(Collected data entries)
======

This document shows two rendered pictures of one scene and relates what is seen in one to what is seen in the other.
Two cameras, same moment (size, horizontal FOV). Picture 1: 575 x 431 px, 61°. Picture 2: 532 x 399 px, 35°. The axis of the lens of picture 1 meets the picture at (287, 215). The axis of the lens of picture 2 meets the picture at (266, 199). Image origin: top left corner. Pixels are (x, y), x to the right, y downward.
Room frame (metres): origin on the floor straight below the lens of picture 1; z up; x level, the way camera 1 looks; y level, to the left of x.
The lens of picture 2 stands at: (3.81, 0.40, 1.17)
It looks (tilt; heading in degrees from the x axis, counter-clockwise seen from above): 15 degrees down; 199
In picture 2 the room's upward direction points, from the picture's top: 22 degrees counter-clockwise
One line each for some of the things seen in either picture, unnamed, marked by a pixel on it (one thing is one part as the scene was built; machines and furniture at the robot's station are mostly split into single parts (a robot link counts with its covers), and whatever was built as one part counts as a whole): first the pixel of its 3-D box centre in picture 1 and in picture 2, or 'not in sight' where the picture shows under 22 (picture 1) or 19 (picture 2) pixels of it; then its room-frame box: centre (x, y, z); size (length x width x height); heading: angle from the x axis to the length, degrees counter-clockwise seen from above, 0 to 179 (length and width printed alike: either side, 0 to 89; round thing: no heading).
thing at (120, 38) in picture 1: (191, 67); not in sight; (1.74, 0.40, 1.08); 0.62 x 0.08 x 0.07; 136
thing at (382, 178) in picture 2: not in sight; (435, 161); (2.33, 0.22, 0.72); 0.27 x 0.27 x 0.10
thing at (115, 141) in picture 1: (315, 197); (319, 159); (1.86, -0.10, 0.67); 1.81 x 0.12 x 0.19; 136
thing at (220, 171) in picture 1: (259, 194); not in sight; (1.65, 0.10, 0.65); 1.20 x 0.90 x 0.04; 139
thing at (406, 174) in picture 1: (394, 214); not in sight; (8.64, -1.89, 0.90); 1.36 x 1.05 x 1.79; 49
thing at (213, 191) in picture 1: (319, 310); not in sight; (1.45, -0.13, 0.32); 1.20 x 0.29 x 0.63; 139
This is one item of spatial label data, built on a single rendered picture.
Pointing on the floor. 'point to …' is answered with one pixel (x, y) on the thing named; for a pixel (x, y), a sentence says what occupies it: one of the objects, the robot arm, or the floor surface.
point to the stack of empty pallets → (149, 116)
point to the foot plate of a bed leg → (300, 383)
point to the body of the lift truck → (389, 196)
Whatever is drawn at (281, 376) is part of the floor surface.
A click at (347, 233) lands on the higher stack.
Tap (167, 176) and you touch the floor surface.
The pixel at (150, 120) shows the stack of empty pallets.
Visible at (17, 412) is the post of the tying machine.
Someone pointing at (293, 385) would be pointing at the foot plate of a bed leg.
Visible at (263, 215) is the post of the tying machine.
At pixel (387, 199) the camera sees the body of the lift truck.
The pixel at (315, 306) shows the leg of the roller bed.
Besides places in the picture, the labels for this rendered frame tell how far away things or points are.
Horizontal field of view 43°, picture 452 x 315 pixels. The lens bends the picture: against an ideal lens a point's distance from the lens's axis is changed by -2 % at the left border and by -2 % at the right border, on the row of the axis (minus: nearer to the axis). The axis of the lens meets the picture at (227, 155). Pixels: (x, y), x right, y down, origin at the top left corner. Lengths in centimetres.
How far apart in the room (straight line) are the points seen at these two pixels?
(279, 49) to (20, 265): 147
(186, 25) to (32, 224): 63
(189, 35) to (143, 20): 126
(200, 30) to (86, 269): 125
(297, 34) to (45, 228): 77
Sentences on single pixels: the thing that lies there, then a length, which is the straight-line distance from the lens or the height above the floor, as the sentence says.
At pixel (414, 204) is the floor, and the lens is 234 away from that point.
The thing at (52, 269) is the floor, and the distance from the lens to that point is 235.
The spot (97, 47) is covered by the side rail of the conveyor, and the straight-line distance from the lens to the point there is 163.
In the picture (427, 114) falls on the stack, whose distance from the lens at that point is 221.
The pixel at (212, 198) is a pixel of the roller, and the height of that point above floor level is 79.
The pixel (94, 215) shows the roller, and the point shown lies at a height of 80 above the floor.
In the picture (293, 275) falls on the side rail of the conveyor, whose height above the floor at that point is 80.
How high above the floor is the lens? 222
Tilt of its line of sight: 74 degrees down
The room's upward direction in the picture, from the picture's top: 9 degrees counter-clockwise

======

WHAT THIS TASK INVOLVES:
Starting at the line above that holds "point to the foot" and ending at the line that holds "Tap (167, 176)", transcribe each line exactly and include no other lines.

WRITTEN RESPONSE:
point to the foot plate of a bed leg → (300, 383)
point to the body of the lift truck → (389, 196)
Whatever is drawn at (281, 376) is part of the floor surface.
A click at (347, 233) lands on the higher stack.
Tap (167, 176) and you touch the floor surface.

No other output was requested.